According to Dolan, the seven main chakras are located: at the base of the spine (root chakra), below the navel (sacral chakra), on the diaphragm (solar plexus chakra ), on the heart (heart chakra), on the throat (throat chakra), between the eyebrows (third eye center) and above the crown of the head (crown chakra).
They correspond with the colors of the rainbow: red (root), orange (sacral), yellow (solar plexus), green (heart), blue (throat), indigo (third eye) and violet (crown).
Chaturanga is a four-limbed staff pose, or more commonly, a low push up, says Dolan.
“Chaturanga is that difficult — in the beginning — hovering transition of high to low push-up, into your Upward Dog," she explains. "You really are straight like an arrow or staff to start, with hands and feet, [all] four limbs, planted on the ground. You lower to hover the Earth, with your elbows brushing your side body.”
Child's pose, also known as Balasana, is a restful calming posture, Dolan says. You start by kneeling on the Earth, arms overhead, forehead on the mat. Press the tops of your feet into the Earth, allowing your knees to separate and dropping your belly in between that space, bowing to your practice.
It's a pose that is both a hip-opener and a stretch for the quads and back, bringing length to the spine and ease to your practice.

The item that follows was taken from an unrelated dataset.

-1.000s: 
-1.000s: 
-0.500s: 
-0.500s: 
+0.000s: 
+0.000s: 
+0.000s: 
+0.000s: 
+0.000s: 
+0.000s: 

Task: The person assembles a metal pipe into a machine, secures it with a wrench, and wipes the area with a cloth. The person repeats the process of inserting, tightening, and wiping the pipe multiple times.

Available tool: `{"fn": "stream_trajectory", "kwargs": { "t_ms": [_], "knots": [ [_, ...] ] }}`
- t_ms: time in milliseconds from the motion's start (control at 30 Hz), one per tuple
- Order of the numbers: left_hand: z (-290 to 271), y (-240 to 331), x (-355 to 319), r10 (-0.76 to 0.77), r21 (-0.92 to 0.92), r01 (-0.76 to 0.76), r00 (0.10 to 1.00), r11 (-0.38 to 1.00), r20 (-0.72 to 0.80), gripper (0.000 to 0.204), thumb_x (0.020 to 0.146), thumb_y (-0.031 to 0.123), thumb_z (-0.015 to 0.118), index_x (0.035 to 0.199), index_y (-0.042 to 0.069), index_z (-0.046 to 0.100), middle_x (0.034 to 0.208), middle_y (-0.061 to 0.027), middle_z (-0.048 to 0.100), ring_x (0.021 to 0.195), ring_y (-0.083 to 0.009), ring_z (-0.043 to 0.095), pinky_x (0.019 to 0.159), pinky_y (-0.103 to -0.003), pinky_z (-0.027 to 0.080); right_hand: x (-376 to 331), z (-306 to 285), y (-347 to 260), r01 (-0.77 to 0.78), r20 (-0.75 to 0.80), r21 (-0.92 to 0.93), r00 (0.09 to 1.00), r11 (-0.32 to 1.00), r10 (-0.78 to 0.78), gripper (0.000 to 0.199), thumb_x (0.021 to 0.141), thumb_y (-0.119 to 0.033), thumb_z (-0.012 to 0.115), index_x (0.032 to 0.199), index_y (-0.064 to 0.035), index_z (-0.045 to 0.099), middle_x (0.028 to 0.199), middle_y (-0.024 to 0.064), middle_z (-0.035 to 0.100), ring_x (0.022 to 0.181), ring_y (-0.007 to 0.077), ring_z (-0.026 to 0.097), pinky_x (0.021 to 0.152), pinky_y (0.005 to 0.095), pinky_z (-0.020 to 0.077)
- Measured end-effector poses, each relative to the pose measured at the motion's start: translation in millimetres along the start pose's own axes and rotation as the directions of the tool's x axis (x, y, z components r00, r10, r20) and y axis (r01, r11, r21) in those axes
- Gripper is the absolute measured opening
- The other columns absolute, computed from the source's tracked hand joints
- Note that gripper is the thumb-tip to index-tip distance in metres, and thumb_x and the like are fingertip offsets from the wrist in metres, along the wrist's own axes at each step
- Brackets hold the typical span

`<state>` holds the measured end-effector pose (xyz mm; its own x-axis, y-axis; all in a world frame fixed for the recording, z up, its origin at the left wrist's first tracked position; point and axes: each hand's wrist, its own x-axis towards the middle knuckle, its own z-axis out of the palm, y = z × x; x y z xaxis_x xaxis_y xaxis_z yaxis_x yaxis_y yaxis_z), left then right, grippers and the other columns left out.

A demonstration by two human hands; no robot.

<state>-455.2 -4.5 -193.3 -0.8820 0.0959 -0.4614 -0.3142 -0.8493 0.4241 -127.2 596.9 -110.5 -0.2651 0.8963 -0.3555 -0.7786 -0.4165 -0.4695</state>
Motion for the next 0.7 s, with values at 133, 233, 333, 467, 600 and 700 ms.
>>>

"We must remember it's important to practice rest," Dolan says. "Spending time in Child's pose is a calming, soothing and a perfect respite from a vigorous vinyasa practice.”
Dolan called Downward-Facing Dog, also known as Adho Mukha Svanasana, “the ultimate backstretch." You place your hands and feet on the Earth, with equal weight distribution in both hands and feet. Your body forms an upside-down V shape while sending breath to the calves, hamstrings, entire back, shoulders and cervical spine. "With your heart above your head, this is a calming posture,” she says.

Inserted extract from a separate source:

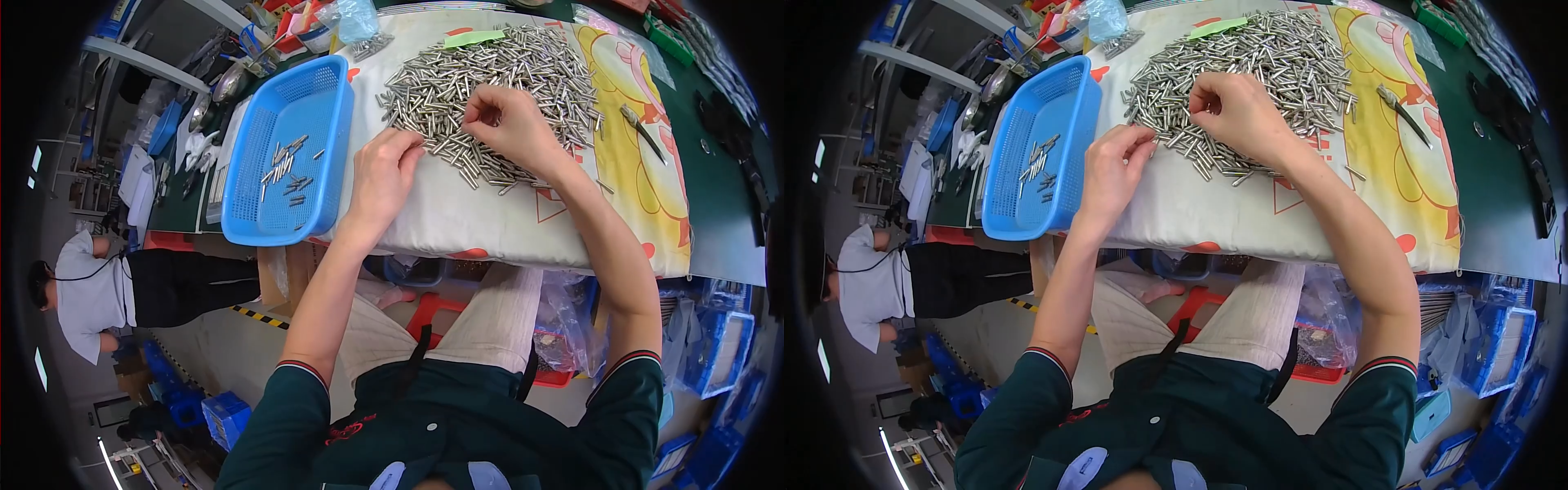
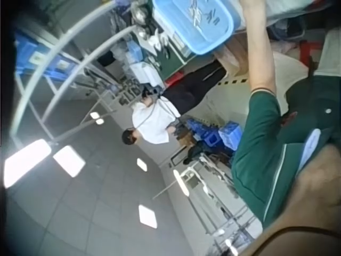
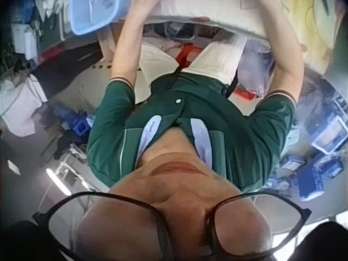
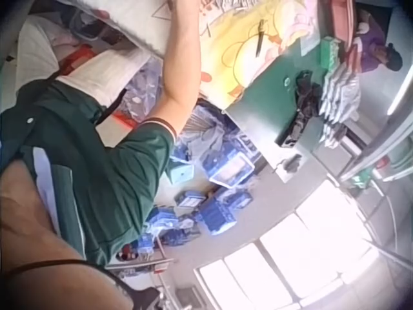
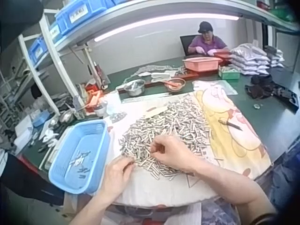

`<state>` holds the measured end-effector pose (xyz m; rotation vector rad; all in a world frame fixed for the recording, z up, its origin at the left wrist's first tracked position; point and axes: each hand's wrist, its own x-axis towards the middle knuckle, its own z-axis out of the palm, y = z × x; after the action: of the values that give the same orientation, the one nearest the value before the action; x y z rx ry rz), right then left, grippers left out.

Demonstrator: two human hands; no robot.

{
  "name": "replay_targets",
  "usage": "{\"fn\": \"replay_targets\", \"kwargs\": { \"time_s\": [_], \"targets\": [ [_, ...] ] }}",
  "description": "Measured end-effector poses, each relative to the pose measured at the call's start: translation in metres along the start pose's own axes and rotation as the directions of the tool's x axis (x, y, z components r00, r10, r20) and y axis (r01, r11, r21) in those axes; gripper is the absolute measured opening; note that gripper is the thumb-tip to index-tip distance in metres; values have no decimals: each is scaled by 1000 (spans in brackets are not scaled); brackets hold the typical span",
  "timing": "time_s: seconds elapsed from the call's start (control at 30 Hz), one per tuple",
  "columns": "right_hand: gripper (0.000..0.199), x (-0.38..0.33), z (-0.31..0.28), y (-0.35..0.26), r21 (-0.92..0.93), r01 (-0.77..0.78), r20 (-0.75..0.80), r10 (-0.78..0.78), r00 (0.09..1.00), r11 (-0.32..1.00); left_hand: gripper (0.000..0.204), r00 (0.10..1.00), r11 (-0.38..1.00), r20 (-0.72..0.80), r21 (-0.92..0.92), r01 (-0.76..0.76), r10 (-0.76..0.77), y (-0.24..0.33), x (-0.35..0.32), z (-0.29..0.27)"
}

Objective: Sorting and inspecting small metal pins from a large pile and placing them into a blue basket.

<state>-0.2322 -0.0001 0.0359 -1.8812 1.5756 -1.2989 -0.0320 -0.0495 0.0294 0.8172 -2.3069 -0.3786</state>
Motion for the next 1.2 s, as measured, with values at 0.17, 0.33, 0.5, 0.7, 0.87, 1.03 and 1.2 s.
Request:
{"fn": "replay_targets", "kwargs": {
  "time_s": [0.17,0.33,0.5,0.7,0.87,1.03,1.2],
  "targets": [
    [10,-9,20,-7,-244,291,13,-297,955,925,7,1000,998,24,55,1,-3,7,3,9],
    [6,-10,22,4,-410,225,53,-223,973,884,6,997,980,-33,190,-63,71,4,7,7],
    [5,-11,23,6,-591,252,64,-268,961,766,5,999,973,-48,229,32,-22,-2,-1,0],
    [9,-10,18,0,-446,301,78,-298,951,843,6,996,983,-31,157,90,-86,-2,2,6],
    [9,-17,31,-31,-254,442,363,-339,868,860,7,1000,986,2,166,14,-14,-13,-2,16],
    [12,-29,50,-35,-327,499,335,-395,856,803,12,979,968,-59,174,-181,194,-30,-17,28],
    [13,-31,49,-43,-365,489,358,-366,859,792,18,974,955,-123,253,-155,190,-20,-32,31]
  ]
}}
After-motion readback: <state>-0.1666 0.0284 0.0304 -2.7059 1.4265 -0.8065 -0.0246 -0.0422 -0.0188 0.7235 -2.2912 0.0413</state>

Hatha is the effort or force of actual physical practice, Dolan explains. It is the branch of yoga that is the physical practice of breath work, poses and meditation.

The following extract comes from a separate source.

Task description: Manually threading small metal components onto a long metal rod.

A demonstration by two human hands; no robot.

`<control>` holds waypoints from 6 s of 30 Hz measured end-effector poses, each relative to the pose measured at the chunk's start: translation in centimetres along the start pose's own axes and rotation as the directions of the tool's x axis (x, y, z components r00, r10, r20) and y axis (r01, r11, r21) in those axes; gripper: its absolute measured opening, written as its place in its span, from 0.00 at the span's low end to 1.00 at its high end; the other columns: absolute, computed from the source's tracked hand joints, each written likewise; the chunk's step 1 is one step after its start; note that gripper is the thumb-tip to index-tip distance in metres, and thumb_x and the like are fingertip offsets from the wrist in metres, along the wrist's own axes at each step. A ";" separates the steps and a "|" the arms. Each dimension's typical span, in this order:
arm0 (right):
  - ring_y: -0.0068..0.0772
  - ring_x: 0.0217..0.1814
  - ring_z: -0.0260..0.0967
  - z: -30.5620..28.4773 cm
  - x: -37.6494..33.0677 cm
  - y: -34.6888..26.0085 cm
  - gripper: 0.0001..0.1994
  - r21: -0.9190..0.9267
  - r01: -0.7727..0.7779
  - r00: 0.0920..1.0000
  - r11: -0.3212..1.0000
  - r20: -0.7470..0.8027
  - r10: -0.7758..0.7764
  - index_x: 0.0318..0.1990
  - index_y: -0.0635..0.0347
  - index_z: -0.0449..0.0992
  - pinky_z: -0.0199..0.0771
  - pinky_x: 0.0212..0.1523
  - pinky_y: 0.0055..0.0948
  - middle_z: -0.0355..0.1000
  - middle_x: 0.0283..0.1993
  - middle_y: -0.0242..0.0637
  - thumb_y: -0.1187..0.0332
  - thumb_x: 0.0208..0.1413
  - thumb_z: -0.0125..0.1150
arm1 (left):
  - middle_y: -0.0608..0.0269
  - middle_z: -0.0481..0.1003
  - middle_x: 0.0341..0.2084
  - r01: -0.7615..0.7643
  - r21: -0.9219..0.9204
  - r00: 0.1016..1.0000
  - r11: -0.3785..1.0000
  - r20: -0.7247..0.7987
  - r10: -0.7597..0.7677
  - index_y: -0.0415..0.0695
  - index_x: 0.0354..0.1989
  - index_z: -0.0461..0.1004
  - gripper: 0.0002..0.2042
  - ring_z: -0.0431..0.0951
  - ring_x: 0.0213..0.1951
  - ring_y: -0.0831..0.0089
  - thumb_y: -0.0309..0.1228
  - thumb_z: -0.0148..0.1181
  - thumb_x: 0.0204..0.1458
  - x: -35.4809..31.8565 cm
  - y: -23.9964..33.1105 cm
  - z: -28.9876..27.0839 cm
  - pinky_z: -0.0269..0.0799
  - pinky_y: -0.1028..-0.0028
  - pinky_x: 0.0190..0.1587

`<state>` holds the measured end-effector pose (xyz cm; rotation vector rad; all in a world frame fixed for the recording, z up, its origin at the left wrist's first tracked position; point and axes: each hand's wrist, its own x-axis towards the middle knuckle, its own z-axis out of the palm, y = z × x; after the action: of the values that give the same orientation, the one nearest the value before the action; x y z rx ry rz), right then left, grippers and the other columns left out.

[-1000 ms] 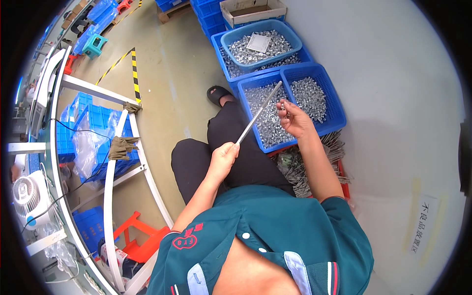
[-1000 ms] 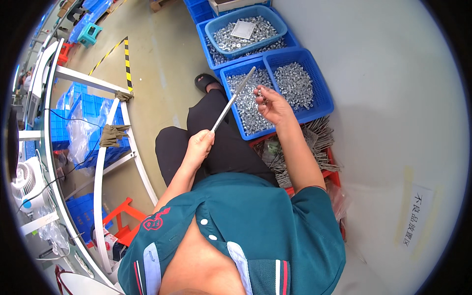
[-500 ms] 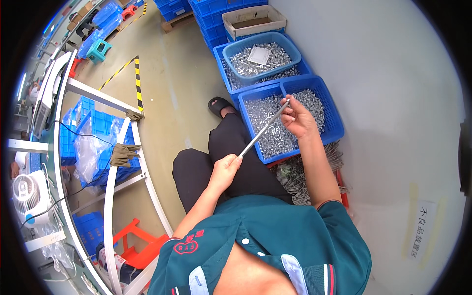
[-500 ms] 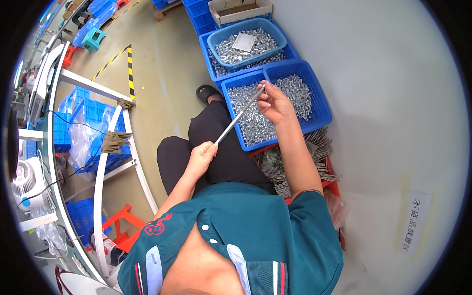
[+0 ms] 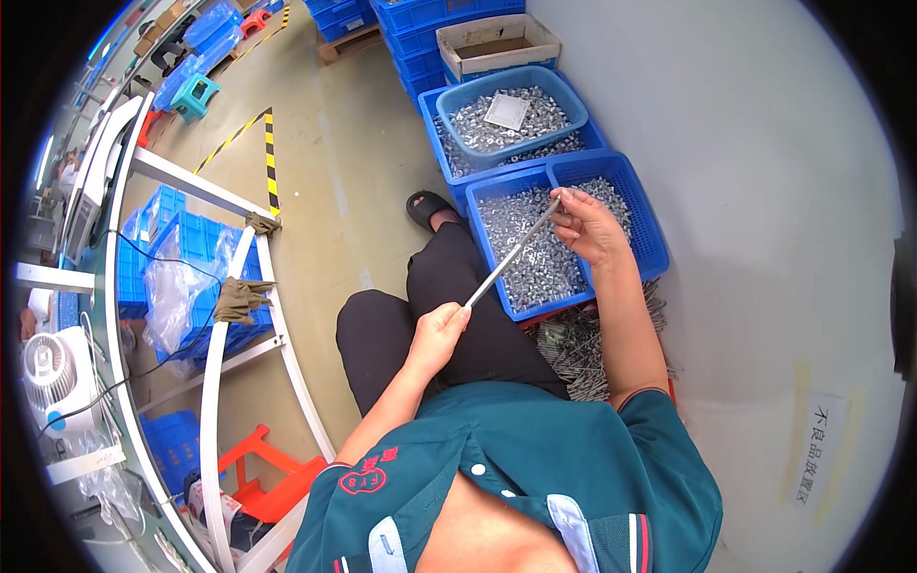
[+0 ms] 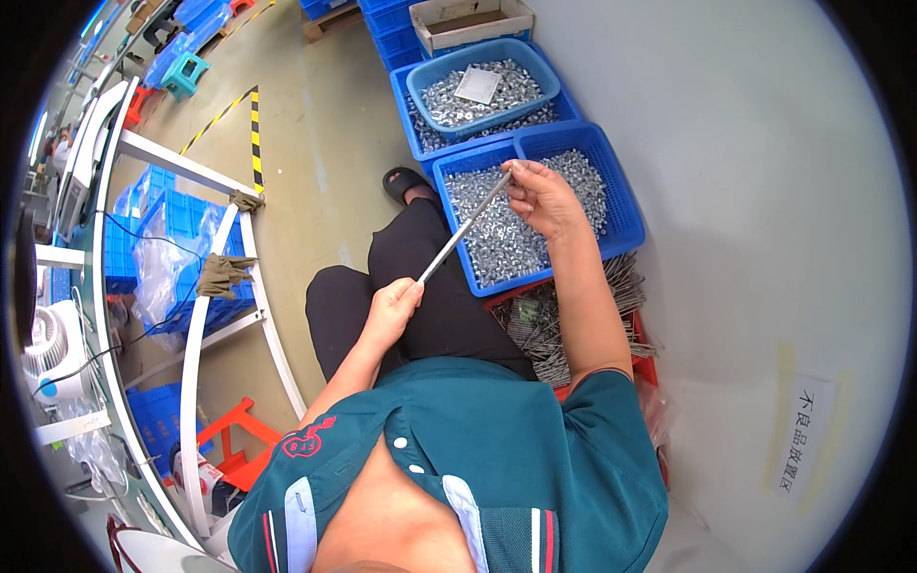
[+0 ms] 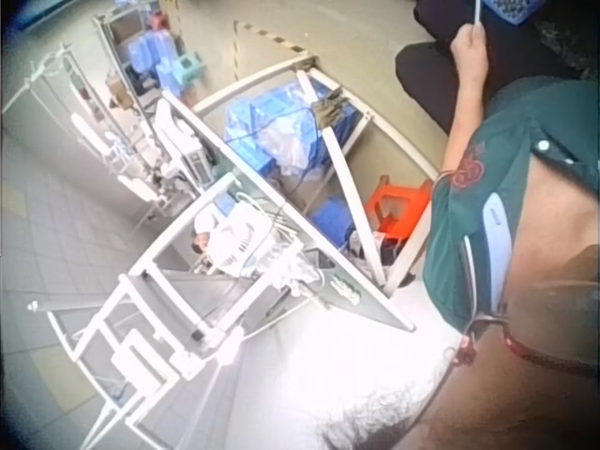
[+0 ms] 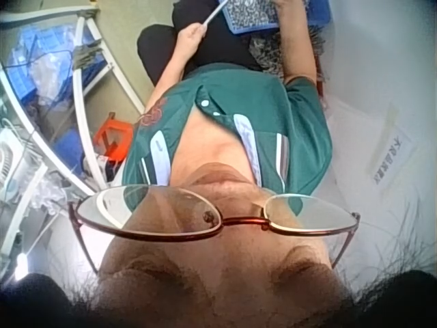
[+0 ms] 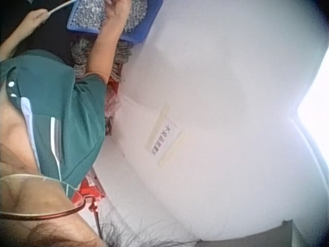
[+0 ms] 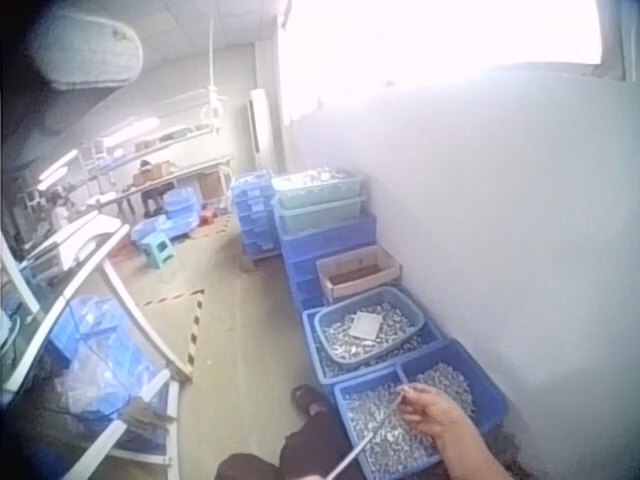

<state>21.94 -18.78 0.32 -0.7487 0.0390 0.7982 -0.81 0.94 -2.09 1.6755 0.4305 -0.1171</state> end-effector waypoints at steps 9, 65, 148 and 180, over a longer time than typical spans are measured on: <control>0.11 0.18 0.49 2.0 -0.9 4.6 0.07 -0.367 -0.129 0.991 0.921 -0.014 0.134 0.34 0.59 0.70 0.47 0.15 0.12 0.60 0.21 0.21 0.67 0.52 0.59 | 0.73 0.58 0.13 0.029 -0.057 0.999 0.998 -0.013 -0.030 0.40 0.18 0.64 0.16 0.56 0.19 0.85 0.35 0.50 0.56 0.6 0.3 0.4 0.53 0.79 0.21; 0.10 0.15 0.47 2.4 -1.5 4.5 0.14 -0.374 -0.136 0.990 0.917 -0.016 0.140 0.42 0.63 0.73 0.44 0.13 0.11 0.58 0.18 0.22 0.61 0.57 0.53 | 0.71 0.58 0.13 0.003 -0.034 0.999 0.999 -0.047 -0.005 0.39 0.18 0.63 0.16 0.56 0.19 0.84 0.34 0.50 0.56 0.4 0.2 0.7 0.55 0.78 0.21; 0.19 0.24 0.63 -3.9 -0.7 3.0 0.16 0.136 -0.067 0.976 0.988 -0.196 0.093 0.37 0.61 0.68 0.64 0.19 0.14 0.69 0.33 0.40 0.55 0.59 0.48 | 0.69 0.57 0.12 -0.005 0.079 0.998 0.997 -0.067 0.010 0.38 0.19 0.63 0.16 0.55 0.19 0.84 0.35 0.51 0.56 0.0 0.3 0.6 0.55 0.76 0.21; 0.14 0.19 0.57 -0.9 0.4 2.2 0.08 0.326 0.077 0.996 0.942 0.026 -0.091 0.43 0.61 0.68 0.59 0.17 0.14 0.68 0.47 0.44 0.70 0.60 0.46 | 0.72 0.61 0.14 -0.013 0.148 0.997 0.989 -0.068 0.023 0.39 0.21 0.67 0.14 0.58 0.21 0.84 0.35 0.52 0.55 0.1 0.2 0.7 0.57 0.79 0.24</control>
<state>20.98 -18.05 -1.78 -0.4177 0.0990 0.7030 -0.53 0.25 -2.00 1.8329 0.4682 -0.0796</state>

Also known as “skull-shining breath,” kapalabhati breathing is an energizing, warming, internal purification and cleansing style of breath, Dolan explains.
You can try kapalabhati breathing by sitting down and breathing in, filling your lower abdomen with breath, then drawing your abdomen in to exhale. Place your hands on your belly if you are not familiar with this type of isolation of the abdomen.
When you do kapalabhati breathing, fill your body about three-quarters of the way with air and exhale in a quick push as you pull your abdomen in and out in a staccato fashion.
"Your inhale should be passive as you emphasize the exhale and the belly engagement rapidly," she notes. "You want to start with 10 to 12 exhales each round, building up over time. Think, 'Forcefully exhaling while passively inhaling.'”
The moksha flow style of yoga was founded by Ted Grand and Jessica Robertson from Toronto, Dolan explains. It takes place in heated, environmentally friendly studios and utilizes 40 poses and adds a little more variation than Bikram.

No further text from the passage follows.